EXERCISE: Only one stretch of the listing below is wanted. Begin at the line that has "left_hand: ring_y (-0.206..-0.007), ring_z", stop after the line that has "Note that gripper", and repeat every line in between exactly.

....

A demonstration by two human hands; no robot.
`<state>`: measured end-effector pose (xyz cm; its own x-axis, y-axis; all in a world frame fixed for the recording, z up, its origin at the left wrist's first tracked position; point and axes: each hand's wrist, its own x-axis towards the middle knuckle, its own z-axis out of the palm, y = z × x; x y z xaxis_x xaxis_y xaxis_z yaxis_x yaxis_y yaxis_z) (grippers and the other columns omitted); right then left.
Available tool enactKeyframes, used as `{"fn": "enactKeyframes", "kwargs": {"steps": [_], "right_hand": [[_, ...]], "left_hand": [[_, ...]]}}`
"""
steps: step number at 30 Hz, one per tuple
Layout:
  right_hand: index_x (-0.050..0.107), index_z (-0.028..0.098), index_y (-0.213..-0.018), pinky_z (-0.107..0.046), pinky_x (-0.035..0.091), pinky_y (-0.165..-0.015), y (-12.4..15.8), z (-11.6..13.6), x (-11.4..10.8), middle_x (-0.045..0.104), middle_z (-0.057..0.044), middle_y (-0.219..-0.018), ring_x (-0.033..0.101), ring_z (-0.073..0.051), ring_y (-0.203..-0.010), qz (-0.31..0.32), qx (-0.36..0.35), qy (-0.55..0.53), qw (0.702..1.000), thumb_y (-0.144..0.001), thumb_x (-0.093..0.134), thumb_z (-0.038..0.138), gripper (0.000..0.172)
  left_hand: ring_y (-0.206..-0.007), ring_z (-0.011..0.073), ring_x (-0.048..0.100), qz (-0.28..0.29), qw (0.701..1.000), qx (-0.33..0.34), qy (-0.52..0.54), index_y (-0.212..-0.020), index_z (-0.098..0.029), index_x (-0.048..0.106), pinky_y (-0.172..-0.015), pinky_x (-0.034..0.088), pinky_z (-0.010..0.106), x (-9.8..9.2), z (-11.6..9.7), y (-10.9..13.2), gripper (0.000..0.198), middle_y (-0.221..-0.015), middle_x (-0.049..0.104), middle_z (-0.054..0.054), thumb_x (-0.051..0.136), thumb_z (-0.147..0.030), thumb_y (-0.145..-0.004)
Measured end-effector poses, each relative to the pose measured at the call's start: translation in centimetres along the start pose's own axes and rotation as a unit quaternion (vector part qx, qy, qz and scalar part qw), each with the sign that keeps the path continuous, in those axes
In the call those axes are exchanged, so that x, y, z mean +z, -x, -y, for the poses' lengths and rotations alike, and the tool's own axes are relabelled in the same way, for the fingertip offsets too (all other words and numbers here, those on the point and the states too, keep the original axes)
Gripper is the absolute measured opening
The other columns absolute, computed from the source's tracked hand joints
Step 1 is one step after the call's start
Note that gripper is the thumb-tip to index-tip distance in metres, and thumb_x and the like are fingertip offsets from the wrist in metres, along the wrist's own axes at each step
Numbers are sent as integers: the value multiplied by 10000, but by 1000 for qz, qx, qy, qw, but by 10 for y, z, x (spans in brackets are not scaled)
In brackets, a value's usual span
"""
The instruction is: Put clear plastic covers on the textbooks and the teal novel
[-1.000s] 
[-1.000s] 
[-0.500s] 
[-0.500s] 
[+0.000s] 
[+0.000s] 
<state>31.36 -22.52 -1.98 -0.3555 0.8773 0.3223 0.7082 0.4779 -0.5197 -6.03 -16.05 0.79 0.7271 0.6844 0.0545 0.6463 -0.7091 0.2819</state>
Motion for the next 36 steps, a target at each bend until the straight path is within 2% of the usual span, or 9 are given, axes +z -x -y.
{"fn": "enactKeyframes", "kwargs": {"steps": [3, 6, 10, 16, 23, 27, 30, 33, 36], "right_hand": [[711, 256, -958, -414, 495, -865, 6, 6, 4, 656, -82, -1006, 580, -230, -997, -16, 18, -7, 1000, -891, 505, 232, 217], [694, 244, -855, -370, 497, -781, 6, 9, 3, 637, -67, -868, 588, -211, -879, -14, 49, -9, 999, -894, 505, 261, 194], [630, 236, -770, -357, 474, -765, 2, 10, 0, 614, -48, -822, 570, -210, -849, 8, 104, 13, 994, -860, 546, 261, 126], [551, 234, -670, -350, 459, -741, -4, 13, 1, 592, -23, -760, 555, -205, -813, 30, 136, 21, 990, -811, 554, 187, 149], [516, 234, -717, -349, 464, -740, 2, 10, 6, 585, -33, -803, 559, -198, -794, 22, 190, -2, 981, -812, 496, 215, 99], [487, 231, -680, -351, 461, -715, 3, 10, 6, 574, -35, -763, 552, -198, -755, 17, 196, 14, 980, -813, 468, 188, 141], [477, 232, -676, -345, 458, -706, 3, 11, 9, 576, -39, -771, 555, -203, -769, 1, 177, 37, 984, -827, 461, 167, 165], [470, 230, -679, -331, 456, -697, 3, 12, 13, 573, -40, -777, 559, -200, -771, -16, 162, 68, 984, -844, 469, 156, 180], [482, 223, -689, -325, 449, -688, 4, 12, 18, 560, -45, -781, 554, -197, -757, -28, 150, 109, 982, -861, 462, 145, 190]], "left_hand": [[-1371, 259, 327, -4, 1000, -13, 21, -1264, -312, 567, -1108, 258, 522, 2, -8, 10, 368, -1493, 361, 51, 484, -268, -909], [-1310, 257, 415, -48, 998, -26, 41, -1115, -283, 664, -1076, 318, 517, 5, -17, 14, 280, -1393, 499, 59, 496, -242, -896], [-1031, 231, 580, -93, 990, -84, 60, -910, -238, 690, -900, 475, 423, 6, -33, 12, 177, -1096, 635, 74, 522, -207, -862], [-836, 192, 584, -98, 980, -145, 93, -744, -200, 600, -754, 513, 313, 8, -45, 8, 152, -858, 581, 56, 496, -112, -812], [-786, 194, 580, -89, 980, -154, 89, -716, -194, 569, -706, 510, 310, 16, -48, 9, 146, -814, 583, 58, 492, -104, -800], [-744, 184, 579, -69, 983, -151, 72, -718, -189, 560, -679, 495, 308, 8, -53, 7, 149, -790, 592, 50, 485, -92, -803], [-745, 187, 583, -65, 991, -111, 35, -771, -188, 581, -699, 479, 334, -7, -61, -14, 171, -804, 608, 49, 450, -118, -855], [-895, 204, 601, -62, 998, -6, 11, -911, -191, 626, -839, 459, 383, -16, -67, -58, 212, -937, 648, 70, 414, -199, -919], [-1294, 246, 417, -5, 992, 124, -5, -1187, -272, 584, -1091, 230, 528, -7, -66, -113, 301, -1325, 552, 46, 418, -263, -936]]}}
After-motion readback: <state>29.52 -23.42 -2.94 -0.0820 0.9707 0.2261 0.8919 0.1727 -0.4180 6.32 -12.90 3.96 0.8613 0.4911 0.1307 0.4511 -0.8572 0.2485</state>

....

WORKED SOLUTION:
  left_hand: ring_y (-0.206..-0.007), ring_z (-0.011..0.073), ring_x (-0.048..0.100), qz (-0.28..0.29), qw (0.701..1.000), qx (-0.33..0.34), qy (-0.52..0.54), index_y (-0.212..-0.020), index_z (-0.098..0.029), index_x (-0.048..0.106), pinky_y (-0.172..-0.015), pinky_x (-0.034..0.088), pinky_z (-0.010..0.106), x (-9.8..9.2), z (-11.6..9.7), y (-10.9..13.2), gripper (0.000..0.198), middle_y (-0.221..-0.015), middle_x (-0.049..0.104), middle_z (-0.054..0.054), thumb_x (-0.051..0.136), thumb_z (-0.147..0.030), thumb_y (-0.145..-0.004)
Measured end-effector poses, each relative to the pose measured at the call's start: translation in centimetres along the start pose's own axes and rotation as a unit quaternion (vector part qx, qy, qz and scalar part qw), each with the sign that keeps the path continuous, in those axes
In the call those axes are exchanged, so that x, y, z mean +z, -x, -y, for the poses' lengths and rotations alike, and the tool's own axes are relabelled in the same way, for the fingertip offsets too (all other words and numbers here, those on the point and the states too, keep the original axes)
Gripper is the absolute measured opening
The other columns absolute, computed from the source's tracked hand joints
Step 1 is one step after the call's start
Note that gripper is the thumb-tip to index-tip distance in metres, and thumb_x and the like are fingertip offsets from the wrist in metres, along the wrist's own axes at each step

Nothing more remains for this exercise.